__Your instructions__:
From the data, return each line holding the word "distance".

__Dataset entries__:
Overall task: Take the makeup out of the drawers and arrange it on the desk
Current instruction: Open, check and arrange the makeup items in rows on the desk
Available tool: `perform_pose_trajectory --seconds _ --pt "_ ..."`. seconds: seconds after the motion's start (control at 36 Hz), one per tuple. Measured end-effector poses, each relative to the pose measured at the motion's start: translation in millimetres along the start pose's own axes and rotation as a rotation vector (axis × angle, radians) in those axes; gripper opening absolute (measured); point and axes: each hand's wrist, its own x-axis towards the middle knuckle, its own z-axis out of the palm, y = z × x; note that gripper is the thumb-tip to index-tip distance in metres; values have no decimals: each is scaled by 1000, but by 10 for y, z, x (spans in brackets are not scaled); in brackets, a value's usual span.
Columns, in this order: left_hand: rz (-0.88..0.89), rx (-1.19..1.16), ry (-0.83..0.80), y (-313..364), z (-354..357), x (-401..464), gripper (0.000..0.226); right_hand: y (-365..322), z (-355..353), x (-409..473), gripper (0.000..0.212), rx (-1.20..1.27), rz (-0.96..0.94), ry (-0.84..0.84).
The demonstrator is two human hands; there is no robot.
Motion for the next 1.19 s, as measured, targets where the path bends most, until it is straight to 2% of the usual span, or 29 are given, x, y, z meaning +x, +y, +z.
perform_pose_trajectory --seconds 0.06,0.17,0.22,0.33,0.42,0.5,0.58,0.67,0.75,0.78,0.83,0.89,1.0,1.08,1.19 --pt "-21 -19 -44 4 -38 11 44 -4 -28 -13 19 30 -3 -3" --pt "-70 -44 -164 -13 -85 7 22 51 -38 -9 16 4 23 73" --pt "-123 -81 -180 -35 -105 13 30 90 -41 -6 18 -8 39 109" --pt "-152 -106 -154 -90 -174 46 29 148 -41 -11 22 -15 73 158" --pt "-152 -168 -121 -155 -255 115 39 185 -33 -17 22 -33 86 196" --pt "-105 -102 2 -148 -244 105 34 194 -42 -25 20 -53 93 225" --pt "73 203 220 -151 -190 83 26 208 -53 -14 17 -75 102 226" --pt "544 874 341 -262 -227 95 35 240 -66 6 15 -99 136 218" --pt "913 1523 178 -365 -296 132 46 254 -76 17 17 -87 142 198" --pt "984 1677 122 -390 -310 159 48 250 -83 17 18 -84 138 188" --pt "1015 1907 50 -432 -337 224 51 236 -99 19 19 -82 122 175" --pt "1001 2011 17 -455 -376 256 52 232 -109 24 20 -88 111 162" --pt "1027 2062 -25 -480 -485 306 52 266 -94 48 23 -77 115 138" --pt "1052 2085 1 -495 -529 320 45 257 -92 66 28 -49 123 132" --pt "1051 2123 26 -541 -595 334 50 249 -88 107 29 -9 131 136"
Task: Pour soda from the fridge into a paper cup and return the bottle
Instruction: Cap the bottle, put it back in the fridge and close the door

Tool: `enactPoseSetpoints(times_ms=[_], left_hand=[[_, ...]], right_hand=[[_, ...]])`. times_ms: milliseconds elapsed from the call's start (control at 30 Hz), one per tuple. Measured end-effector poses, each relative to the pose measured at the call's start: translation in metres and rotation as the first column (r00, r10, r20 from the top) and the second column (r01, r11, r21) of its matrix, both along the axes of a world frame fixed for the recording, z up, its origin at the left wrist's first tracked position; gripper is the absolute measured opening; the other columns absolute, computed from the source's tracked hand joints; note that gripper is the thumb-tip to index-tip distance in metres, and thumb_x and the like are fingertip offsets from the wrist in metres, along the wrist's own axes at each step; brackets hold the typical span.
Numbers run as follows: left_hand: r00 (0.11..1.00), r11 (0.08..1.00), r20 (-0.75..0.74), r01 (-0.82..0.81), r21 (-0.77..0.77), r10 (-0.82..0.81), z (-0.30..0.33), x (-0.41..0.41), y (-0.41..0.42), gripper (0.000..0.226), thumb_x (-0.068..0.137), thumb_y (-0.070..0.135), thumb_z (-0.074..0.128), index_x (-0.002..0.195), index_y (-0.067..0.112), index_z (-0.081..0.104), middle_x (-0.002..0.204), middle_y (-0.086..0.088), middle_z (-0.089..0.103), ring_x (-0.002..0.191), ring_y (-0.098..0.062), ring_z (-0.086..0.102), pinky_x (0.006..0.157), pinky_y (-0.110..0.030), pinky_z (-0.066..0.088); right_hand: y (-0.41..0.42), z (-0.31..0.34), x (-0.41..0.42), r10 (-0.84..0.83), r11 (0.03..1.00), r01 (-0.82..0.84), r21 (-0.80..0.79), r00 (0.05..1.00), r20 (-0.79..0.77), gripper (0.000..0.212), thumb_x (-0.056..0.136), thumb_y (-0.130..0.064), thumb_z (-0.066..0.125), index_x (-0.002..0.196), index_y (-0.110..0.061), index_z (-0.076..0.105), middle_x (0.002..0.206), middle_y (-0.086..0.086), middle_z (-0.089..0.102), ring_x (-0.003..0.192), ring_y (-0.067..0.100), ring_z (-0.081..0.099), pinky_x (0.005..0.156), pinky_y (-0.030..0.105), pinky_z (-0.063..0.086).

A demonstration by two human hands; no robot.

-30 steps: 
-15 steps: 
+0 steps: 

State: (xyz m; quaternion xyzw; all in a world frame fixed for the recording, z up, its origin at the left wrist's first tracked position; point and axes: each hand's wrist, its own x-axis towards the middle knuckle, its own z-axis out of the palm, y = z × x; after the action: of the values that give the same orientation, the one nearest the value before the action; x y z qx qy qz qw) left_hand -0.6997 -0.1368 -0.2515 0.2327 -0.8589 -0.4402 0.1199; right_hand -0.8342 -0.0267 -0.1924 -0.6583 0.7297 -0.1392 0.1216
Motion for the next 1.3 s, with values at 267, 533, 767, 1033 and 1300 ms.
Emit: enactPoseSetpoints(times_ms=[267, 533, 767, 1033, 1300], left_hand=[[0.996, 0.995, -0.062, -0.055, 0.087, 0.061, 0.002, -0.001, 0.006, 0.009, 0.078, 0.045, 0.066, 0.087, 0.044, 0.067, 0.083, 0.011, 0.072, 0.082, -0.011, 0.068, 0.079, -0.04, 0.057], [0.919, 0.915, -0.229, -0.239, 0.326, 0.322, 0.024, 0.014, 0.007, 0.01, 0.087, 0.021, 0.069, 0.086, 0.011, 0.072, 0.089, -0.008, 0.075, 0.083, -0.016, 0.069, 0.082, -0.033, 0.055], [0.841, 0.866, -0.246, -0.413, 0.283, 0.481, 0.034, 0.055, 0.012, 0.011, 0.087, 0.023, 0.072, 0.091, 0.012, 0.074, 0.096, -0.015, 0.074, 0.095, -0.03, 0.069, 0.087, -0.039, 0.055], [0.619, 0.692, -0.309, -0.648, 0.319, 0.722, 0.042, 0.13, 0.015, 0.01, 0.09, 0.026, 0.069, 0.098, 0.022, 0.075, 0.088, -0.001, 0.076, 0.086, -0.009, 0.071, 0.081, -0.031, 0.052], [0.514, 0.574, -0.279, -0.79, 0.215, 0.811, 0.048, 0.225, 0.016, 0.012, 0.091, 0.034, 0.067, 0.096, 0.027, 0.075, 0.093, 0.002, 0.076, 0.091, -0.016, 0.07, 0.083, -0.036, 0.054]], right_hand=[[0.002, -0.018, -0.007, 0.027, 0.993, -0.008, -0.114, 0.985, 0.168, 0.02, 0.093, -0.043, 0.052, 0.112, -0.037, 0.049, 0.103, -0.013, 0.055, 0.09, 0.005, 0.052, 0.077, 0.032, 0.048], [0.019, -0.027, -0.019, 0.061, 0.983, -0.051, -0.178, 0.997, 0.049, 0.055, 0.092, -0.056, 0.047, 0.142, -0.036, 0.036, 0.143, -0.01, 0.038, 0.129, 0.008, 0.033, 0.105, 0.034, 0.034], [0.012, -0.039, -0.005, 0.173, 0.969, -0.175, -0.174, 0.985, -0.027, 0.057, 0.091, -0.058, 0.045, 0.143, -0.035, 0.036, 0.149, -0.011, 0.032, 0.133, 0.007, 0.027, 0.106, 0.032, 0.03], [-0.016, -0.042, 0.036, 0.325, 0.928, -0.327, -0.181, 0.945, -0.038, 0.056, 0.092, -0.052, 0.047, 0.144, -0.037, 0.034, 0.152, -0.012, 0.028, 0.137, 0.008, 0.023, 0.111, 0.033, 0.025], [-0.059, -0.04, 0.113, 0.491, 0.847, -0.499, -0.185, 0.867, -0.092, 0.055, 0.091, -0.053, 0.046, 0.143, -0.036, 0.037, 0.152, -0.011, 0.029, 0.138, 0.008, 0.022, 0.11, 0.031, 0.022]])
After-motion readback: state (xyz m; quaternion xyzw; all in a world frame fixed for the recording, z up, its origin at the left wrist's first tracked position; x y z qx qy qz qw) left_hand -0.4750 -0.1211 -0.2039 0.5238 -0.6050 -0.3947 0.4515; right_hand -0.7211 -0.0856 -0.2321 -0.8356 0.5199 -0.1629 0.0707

__Written answer__:
Available tool: `perform_pose_trajectory --seconds _ --pt "_ ..."`. seconds: seconds after the motion's start (control at 36 Hz), one per tuple. Measured end-effector poses, each relative to the pose measured at the motion's start: translation in millimetres along the start pose's own axes and rotation as a rotation vector (axis × angle, radians) in those axes; gripper opening absolute (measured); point and axes: each hand's wrist, its own x-axis towards the middle knuckle, its own z-axis out of the palm, y = z × x; note that gripper is the thumb-tip to index-tip distance in metres; values have no decimals: each is scaled by 1000, but by 10 for y, z, x (spans in brackets are not scaled); in brackets, a value's usual span.
Tool: `enactPoseSetpoints(times_ms=[_], left_hand=[[_, ...]], right_hand=[[_, ...]])`. times_ms: milliseconds elapsed from the call's start (control at 30 Hz), one per tuple. Measured end-effector poses, each relative to the pose measured at the call's start: translation in metres and rotation as the first column (r00, r10, r20 from the top) and the second column (r01, r11, r21) of its matrix, both along the axes of a world frame fixed for the recording, z up, its origin at the left wrist's first tracked position; gripper is the absolute measured opening; the other columns absolute, computed from the source's tracked hand joints; note that gripper is the thumb-tip to index-tip distance in metres, and thumb_x and the like are fingertip offsets from the wrist in metres, along the wrist's own axes at each step; brackets hold the typical span.

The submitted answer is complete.